La gratuité des livres scolaires, officiellement annoncée en octobre 2017, provoqua un début de panique parmi les libraires. Si le ministère de l’Éducation avait décidé de directement s’approvisionner auprès des éditeurs, cela aurait signifié la mort pour de nombreuses petites librairies. Les discussions avec le ministère sur l’implémentation de la gratuité auront duré deux ans. Le moment le plus incongru intervient vers la fin des négociations. En février 2018, Dirk Sumkötter, le directeur d’Ernster Sàrl et bras droit de Fernand Ernster, est embauché par le ministère de l’Éducation nationale. Il se retrouve soudain de l’autre côté de la table des négociations. Sumkötter aura donc commencé par négocier les grandes lignes pour Ernster, pour finir par fixer les modalités techniques pour l’État, sans aucune période de cooling-off.
À côté du taux super-réduit de TVA qui s’applique aux livres, la gratuité des livres scolaires ressemble à une subvention cachée des librairies locales. La survie économique des librairies, qui ont concédé à des investissements de plusieurs milliers d’euros pour se raccorder à l’interface numérique mis en place par le ministère, est désormais liée à l’État. Tous les libraires interrogés dans le cadre de cet article confirment que la dernière rentrée fut « exceptionnelle » ; avec un chiffre d’affaires substantiellement plus élevé. Pour un court instant, les librairies étaient entrées en surchauffe : l’afflux était tellement énorme que les étudiants recrutés ne réussissaient plus à suivre le volume des ventes (225 000 manuels vendus) et que les employés frôlaient le burn-out.

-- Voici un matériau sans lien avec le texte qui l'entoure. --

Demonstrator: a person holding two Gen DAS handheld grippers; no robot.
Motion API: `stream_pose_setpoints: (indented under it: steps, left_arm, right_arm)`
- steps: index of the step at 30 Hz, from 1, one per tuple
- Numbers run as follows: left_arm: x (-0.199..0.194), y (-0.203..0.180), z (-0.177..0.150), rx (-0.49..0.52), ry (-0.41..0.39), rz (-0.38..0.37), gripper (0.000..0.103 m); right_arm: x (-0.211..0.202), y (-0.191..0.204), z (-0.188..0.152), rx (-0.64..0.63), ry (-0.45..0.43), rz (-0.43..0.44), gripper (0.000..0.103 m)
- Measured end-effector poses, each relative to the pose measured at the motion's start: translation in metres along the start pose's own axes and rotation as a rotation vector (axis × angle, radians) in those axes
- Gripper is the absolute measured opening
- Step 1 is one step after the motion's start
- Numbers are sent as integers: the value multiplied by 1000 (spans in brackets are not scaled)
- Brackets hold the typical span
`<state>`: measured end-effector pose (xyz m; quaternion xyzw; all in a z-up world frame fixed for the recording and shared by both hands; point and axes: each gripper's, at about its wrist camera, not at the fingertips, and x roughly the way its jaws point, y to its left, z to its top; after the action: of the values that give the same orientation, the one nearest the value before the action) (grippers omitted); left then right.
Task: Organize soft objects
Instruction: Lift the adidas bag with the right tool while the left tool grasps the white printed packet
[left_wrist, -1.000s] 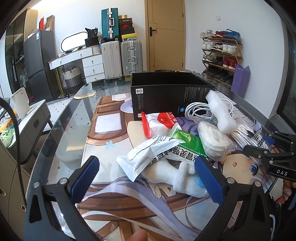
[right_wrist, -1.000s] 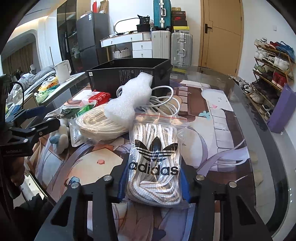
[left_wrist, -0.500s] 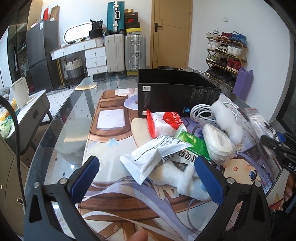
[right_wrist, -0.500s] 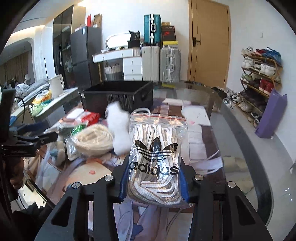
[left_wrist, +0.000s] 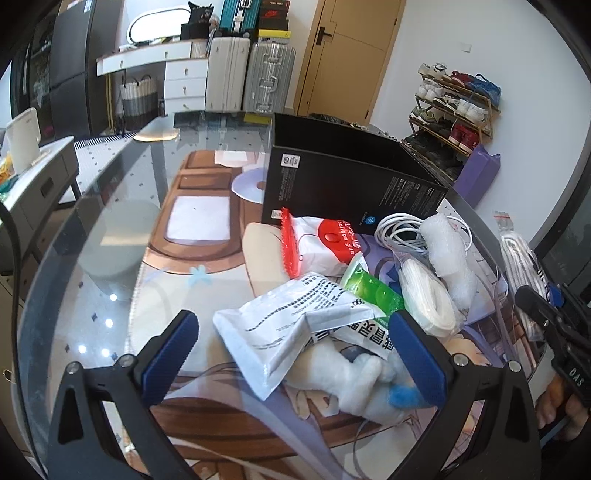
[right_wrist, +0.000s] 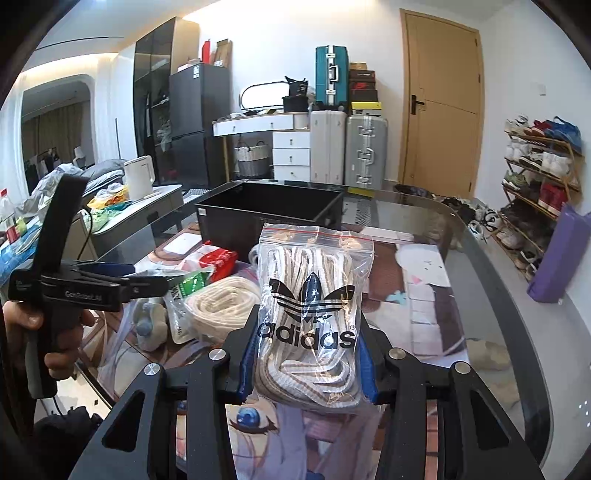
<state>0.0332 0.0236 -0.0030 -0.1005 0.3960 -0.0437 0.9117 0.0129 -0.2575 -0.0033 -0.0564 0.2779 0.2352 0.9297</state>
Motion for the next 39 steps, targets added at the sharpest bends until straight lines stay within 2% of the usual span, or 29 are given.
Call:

C’est que 40 000 lycéens devaient récupérer leurs livres dans une des dix librairies retenues par le ministère. Amazon, qui ne figure pas sur la liste des librairies participant à mybooks.lu, était hors-course. En plus, le système du « tiers payant » incita les élèves à racheter des livres qu’ils possédaient déjà, comme l’atlas scolaire qui est au programme plusieurs années d’affilée. (Les manuels achetés en 2018 étant désormais répertoriés dans la base de données, ils seront exclus du remboursement en 2019.) Pour chaque manuel non-acheté – mais récupéré de seconde main, par exemple – les lycéens avaient droit à des bons d’achat. Ces coupons, dont la valeur totale s’élevait à 2,173 millions d’euros, ont pu être échangés dans les librairies contre des livres, des bandes dessinées, des stylos ou des cahiers. Ce fut un dernier petit boost financier pour les libraires. Et un compromis à la luxembourgeoise : Le gouvernement fait tout pour ne pas récupérer les 250 millions d’euros d’arriérés d’impôts d’Amazon, et redistribue en parallèle quatorze millions d’euros aux libraires autochtones.